Akash Tewari (Managing Director and the Global Head of Biopharmaceutical Research)
And, you know, I'll tell you, you ask patients, especially these patients, they have a lot of other stuff that they have to take. A pill is a lot easier to add than you're gonna add another injectable to my regimen. Some of them don't make you feel that great either, and you still got to stay on something for a long time. Now we haven't, you know, you know, we're still working on what the total opportunity is from a EU perspective, and then clearly from an F4 perspective, that that opens things up. So I know that's a lot of, a lot of talking without giving you the number that you want. But look, we're. I think any way you look at it, this is a big specialty category, and we think that we are in the lead position now.
We think that we will be in the lead position for a long time because of not only the product, profile, but the comprehensive data set that we've generated and we're continuing to generate.
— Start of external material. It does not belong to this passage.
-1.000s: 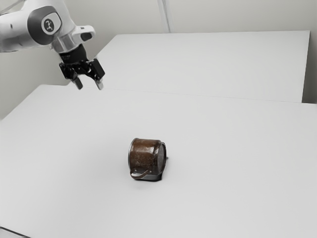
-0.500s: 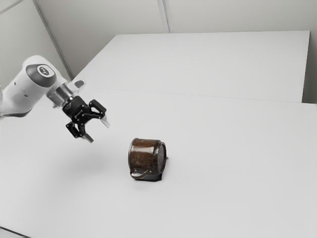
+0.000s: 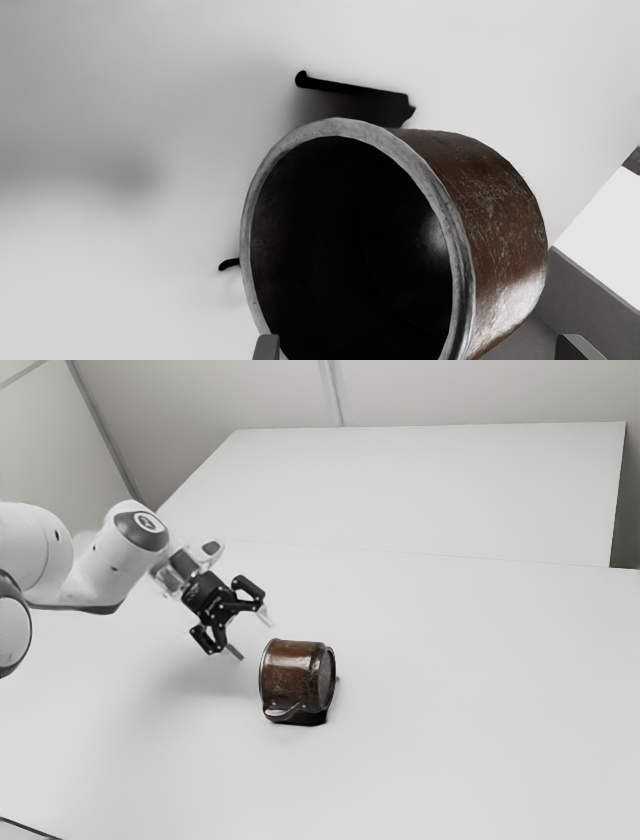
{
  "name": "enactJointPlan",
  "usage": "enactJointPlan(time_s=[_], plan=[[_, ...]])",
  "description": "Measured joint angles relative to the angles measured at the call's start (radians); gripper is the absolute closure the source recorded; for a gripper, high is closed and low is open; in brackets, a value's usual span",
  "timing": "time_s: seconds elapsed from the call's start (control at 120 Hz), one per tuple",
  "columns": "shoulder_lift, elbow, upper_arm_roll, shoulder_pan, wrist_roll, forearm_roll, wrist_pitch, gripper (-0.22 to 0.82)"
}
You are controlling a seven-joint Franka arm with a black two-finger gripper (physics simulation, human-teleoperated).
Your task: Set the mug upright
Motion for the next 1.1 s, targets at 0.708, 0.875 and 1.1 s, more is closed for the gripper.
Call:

We are gonna be a long way ahead of anyone who's even next to us.
Tina Ventura (Head of Investor Relations)
Great. Thanks, John. And, thank you all for your time today and your interest. This now concludes our call. A replay of this webcast will be available on our website in about two hours. Thank you so much for joining us.
Operator (participant)
Ladies and gentlemen, thank you for your participation in today's conference. You may now disconnect. Have a wonderful day.